The Importance of Knowing the Natural Frequency of your Design
  • The Importance of Knowing the Natural Frequency of your Design

    Posted on Nov Wed, 2015 by seacad_admin

    Following up on our last article on buckling, here is one more design consideration which is highly important but does not seem to be studies as much – and that is the Natural Frequency. Natural frequency is the frequency at which a system tends to oscillate in the absence of any driving or damping force. When an object vibrates at a frequency equivalents to its Natural Frequency, its vibration amplitude increases significantly which could lead to irreparable damage!

    This Helicopter never stood a chance against Natural Frequency!

    We may not think about it much but we can sense it everyday and vibration is important for certain application. Do you hear your handphone vibrate when its on a pillow? Vibration is very useful there. How about anything that produces sound to communicate or signal? Vibration is the key. Which is why it is very important to know the natural frequency of your product. Vibration is bound to happen if there is a vibrating element (such as a motor or actuator). A safe design would then need to have a natural frequency which is way way different from the frequency of the vibrating element.

    Let’s take a very common example which is a car. When a car is at a cruising speed, you can feel some vibration but it isn’t uncomfortable at all. Sometimes you barely feel it. However when you start to move at top speeds, you can feel the entire car vibrating much more, like the car is about to break apart. This is resonance at work (when the vibration equals to the natural frequency). So as an engineer, what do you do?

    Design done

    Design done, but will it work?

    Usually we would know what the RPM of the motor is. We can then change this value into Hz. So for example if we use a 2000RPM motor, its vibration will be at 2000/60= 33.3 Hz.

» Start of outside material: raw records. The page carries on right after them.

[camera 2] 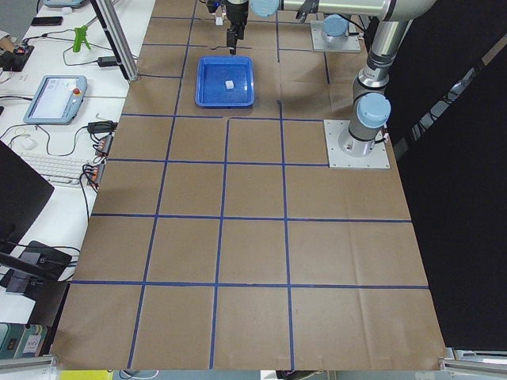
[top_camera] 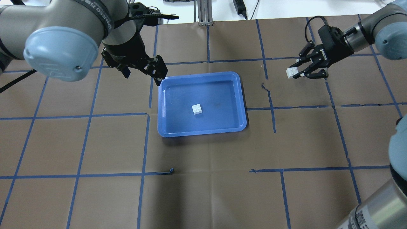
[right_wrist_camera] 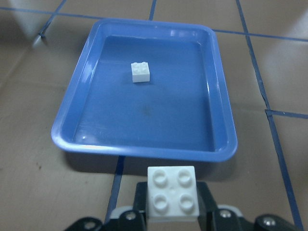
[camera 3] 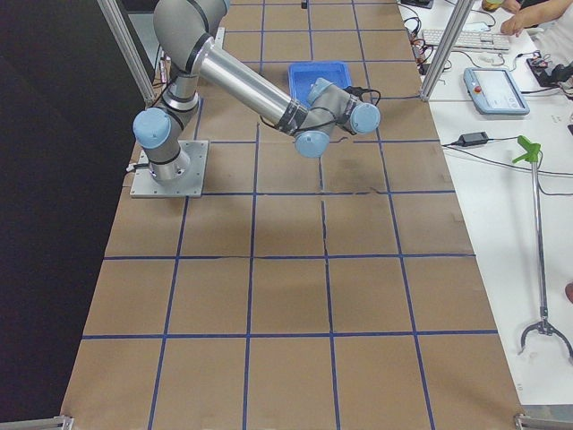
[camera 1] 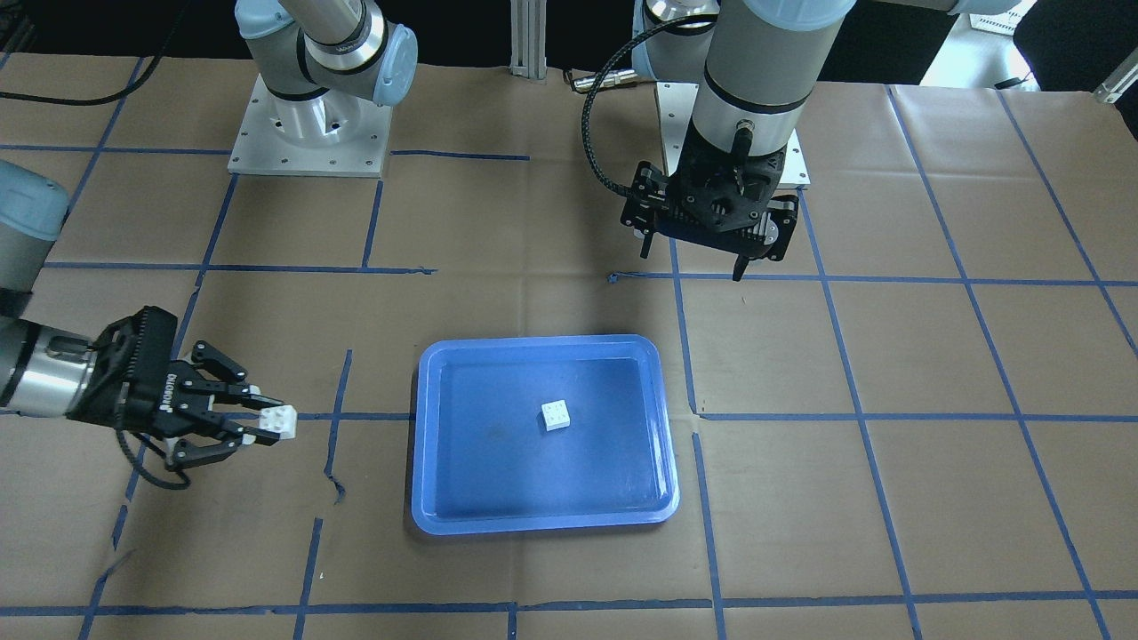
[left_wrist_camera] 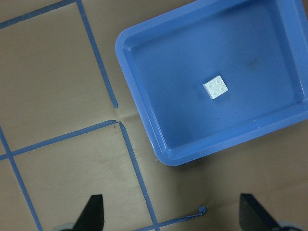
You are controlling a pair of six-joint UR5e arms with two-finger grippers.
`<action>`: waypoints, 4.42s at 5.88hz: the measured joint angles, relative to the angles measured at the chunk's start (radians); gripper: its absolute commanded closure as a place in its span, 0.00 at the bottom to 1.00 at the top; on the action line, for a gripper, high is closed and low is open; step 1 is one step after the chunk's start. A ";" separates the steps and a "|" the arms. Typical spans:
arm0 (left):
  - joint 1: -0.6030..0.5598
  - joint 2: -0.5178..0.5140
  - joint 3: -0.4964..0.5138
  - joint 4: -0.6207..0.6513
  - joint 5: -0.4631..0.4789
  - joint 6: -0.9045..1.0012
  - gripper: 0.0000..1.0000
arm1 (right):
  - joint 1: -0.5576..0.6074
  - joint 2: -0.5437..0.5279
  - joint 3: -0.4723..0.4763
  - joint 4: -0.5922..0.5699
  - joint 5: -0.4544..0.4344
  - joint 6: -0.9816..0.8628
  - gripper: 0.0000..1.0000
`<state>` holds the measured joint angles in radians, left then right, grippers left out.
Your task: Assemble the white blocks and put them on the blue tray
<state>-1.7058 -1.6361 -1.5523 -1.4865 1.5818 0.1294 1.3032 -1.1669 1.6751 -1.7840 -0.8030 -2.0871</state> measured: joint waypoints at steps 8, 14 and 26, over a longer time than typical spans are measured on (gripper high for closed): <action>0.120 0.092 -0.026 -0.036 0.000 -0.048 0.00 | 0.324 0.172 0.214 -0.830 0.032 0.616 0.74; 0.119 0.097 -0.026 -0.047 0.000 -0.049 0.00 | 0.361 0.201 0.236 -0.847 0.030 0.650 0.74; 0.121 0.099 -0.008 -0.095 -0.001 -0.048 0.00 | 0.364 0.208 0.239 -0.864 0.039 0.705 0.55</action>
<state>-1.5849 -1.5370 -1.5606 -1.5810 1.5811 0.0813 1.6674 -0.9588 1.9144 -2.6477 -0.7638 -1.3821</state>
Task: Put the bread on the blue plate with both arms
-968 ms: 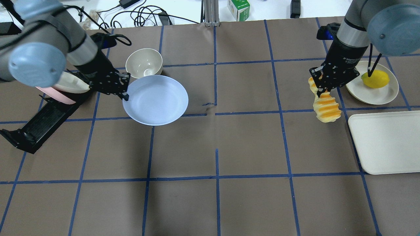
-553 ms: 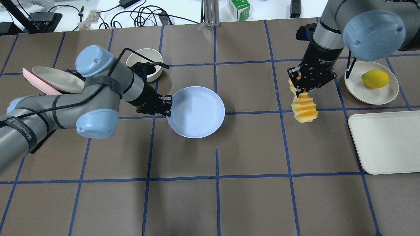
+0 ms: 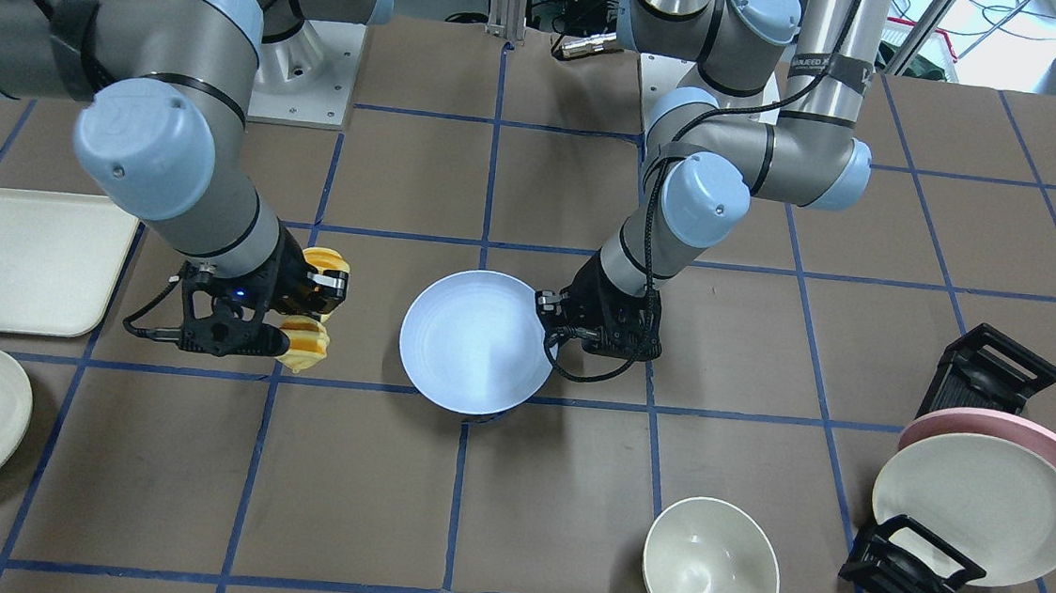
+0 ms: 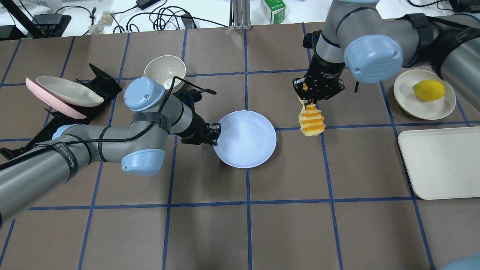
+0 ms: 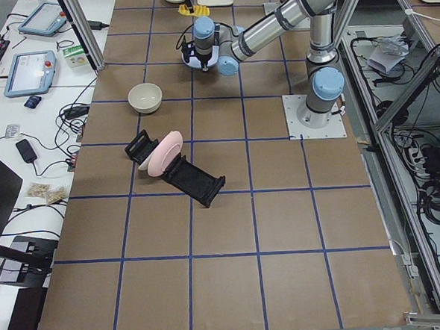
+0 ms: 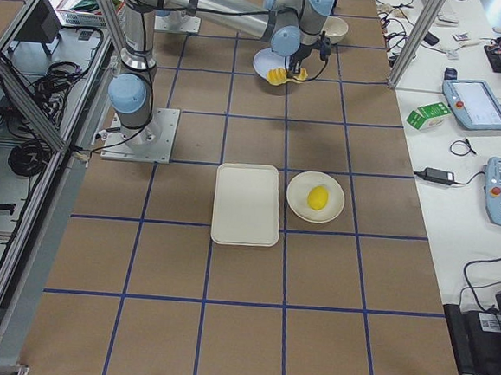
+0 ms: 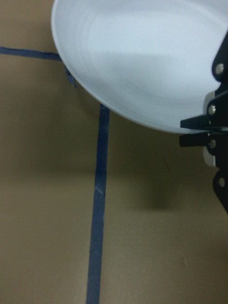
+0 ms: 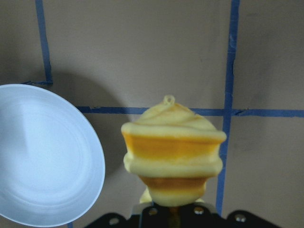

    Using SOLIDWORKS Simulation, we can then run a Frequency Analysis on our assembly, which we can then find the natural frequency at different modes such as below:


    Here we see that for this simple set-up, the natural frequency is at 136 Hz, which is about 4 times higher than the vibrating frequency. Now we can say that the design is safe from resonance!

    Sometimes we may also want to see the mode shapes of the vibration such as below:


    By knowing the mode shapes, we may know how our design will behave and we can add stiffners to fortify our design for better operation.

    But what if we find the natural frequency to near the vibrating frequency? Well we can make some design changes and re-run the study. As the natural frequency is dependent on the stiff of the material and the mass, we can change the:

    1. Material of structure
    2. Weight of the assembly

    To control the natural frequency of the assembly.